Work to complete
Check each line of the material. Copy those containing "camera".

Stored data
# # # # #

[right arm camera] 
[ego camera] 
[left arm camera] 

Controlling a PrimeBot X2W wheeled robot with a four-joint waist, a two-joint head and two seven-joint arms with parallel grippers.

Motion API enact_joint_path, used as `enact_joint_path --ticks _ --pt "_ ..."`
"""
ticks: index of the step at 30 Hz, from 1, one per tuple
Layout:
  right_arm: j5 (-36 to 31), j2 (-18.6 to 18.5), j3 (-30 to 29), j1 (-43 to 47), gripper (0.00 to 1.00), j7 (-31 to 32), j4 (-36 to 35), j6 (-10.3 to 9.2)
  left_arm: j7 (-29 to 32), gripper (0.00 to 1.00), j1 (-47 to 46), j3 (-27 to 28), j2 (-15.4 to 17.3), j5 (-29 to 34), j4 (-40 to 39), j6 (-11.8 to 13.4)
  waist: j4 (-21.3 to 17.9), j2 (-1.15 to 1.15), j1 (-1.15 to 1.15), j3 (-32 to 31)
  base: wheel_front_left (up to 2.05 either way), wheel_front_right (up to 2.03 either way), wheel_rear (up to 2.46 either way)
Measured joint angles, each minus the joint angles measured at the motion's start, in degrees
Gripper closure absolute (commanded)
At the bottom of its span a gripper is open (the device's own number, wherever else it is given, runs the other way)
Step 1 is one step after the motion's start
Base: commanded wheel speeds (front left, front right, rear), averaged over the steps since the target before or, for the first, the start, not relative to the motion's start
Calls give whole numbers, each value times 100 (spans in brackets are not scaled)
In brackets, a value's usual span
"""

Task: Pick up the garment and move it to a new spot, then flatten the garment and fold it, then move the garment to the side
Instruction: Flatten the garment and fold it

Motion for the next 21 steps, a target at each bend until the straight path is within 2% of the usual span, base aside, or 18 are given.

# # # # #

Result below
[right arm camera] 
[ego camera] 
[left arm camera] 

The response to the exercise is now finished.